Montier-en-Der : sur les traces de la panthère des neiges avec Vincent Munier
Montier-en-Der : sur les traces de la panthère des neiges avec Vincent Munier

Pister l’insaisissable

Après avoir exploré le grand nord canadien, la taïga russe ou encore les déserts arctiques, cet artiste de l’image de 42 ans est parti à la rencontre de cette bête suzeraine et majestueuse à la fourrure tachetée sur les hauts plateaux tibétains. Il aura fallu six expéditions au long cours depuis 2011, une endurance, une résistance et une patience à toute épreuve, pour que Vincent Munier réalise à nouveau l’un de ses rêves, celui d’immortaliser sur son appareil photo ce « fantôme des montagnes » à plus de 5000 mètres d’altitude lors de son troisième voyage. Comme il le formule « La trouver est un graal, pour bien des voyageurs. Sa quête ensorcelle : il faut se briser les yeux sur la roche, sur la neige, sur le dos de chaque montagne pour espérer l’apercevoir. ». Ce voyageur passionné, amoureux de la nature, s’est rendu dans un « sanctuaire préservé pour des espèces endémiques et méconnues » dans l’une des dernières immensités vierges du globe, situées dans la région du Kham.
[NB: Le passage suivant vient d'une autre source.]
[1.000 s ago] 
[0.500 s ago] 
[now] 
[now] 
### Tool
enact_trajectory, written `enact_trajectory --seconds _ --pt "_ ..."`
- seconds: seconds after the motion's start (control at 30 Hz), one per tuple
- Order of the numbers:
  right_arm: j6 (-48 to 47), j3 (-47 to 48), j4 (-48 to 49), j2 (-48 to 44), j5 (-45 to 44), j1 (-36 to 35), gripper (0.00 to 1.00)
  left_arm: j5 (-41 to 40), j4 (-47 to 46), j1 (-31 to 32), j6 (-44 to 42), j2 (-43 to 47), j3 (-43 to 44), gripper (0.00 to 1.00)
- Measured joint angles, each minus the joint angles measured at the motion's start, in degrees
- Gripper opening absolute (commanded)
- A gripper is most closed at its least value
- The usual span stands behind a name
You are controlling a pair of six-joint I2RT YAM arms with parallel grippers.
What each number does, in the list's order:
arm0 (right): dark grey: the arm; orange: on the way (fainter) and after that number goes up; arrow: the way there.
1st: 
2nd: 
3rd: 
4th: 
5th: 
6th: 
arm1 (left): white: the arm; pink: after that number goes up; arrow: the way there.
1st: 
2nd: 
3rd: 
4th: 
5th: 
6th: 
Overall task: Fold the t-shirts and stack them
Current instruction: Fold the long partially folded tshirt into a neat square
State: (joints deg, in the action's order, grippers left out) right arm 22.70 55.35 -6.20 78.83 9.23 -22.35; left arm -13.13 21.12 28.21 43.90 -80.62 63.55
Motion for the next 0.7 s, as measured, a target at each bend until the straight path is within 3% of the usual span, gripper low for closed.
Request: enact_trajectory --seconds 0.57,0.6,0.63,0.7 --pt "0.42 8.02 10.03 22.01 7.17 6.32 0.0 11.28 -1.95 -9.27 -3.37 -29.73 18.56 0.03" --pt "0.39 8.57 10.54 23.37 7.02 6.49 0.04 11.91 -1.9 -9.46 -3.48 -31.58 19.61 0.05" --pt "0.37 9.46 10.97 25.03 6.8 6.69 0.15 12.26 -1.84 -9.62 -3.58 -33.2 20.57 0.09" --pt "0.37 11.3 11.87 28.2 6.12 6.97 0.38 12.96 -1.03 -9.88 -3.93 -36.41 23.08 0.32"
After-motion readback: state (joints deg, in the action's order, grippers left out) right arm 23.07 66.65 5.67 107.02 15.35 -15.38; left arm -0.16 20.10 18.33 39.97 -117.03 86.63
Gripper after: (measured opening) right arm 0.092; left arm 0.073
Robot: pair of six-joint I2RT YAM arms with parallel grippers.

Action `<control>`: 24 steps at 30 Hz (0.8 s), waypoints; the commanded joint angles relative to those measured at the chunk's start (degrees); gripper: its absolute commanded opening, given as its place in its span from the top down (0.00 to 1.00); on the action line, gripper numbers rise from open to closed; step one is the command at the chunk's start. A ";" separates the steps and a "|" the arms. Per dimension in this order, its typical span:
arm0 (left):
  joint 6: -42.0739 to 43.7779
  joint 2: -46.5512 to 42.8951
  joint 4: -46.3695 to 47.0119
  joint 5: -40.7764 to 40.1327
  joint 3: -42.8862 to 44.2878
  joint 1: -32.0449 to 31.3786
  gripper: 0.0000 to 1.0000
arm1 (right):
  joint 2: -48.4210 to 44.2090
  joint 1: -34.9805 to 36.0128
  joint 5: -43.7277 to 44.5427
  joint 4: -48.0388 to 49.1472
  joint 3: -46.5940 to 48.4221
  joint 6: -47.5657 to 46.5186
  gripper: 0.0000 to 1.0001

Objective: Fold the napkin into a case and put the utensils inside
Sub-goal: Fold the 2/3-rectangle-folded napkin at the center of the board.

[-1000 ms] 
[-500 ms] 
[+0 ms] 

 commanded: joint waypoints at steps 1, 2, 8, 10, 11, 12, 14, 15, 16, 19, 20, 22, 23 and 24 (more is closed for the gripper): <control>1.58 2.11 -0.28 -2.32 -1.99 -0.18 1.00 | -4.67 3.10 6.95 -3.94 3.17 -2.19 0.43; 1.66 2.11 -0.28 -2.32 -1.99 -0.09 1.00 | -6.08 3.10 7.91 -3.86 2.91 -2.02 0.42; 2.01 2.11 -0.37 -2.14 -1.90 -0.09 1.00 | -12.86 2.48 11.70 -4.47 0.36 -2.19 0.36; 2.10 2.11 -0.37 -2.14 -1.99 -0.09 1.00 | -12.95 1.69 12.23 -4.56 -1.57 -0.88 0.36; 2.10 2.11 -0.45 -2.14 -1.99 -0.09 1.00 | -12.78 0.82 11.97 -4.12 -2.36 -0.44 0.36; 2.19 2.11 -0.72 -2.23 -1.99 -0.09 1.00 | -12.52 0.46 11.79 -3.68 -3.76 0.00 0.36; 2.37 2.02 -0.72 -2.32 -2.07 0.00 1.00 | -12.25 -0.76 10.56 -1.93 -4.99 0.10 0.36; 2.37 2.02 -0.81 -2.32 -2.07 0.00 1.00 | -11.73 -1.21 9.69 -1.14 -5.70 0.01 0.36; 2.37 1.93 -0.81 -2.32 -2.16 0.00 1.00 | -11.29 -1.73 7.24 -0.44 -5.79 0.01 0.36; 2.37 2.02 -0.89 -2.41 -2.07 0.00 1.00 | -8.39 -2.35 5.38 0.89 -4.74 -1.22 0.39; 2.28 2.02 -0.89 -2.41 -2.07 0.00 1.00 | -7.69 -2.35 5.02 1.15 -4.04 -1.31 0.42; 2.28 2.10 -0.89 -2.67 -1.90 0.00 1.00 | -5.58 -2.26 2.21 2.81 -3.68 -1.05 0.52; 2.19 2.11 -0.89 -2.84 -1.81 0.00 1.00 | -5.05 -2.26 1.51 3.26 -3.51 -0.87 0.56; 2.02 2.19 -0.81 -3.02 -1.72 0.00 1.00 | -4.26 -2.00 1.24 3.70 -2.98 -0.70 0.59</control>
Montier-en-Der : sur les traces de la panthère des neiges avec Vincent Munier
Montier-en-Der : sur les traces de la panthère des neiges avec Vincent Munier

Dans une variation de couleur, il partage ainsi sa vision poétique, dévoilant toute la beauté brute des vastes espaces où évolue également une faune difficile à trouver, comme le chat de Pallas, les loups et renards du Tibet, les grands rapaces, les yacks, les kiangs (ânes sauvages), les bharals de l’Himalaya… « Le titre, Tibet Minéral Animal, c’est la capacité de cette bête, parfaitement adaptée à son habitat naturel, de pouvoir se fondre dans son environnement et se rendre quasi invisible », explique Marine de Lacoste, sa collaboratrice aux éditions Kobalaan qu’il a fondé. Cette rencontre unique, il la présente en détail dans son nouveau livre photographique, agrémenté de la plume poétique de Sylvain Tesson, écrivain voyageur derrière Dans les Forêts de Sibérie qui fut adapté au cinéma. Mais aussi dans son carnet de voyage, Promesse de l’invisible, qui raconte les coulisses de son voyage, y compris ses nombreuses difficultés physiques liées à l’altitude.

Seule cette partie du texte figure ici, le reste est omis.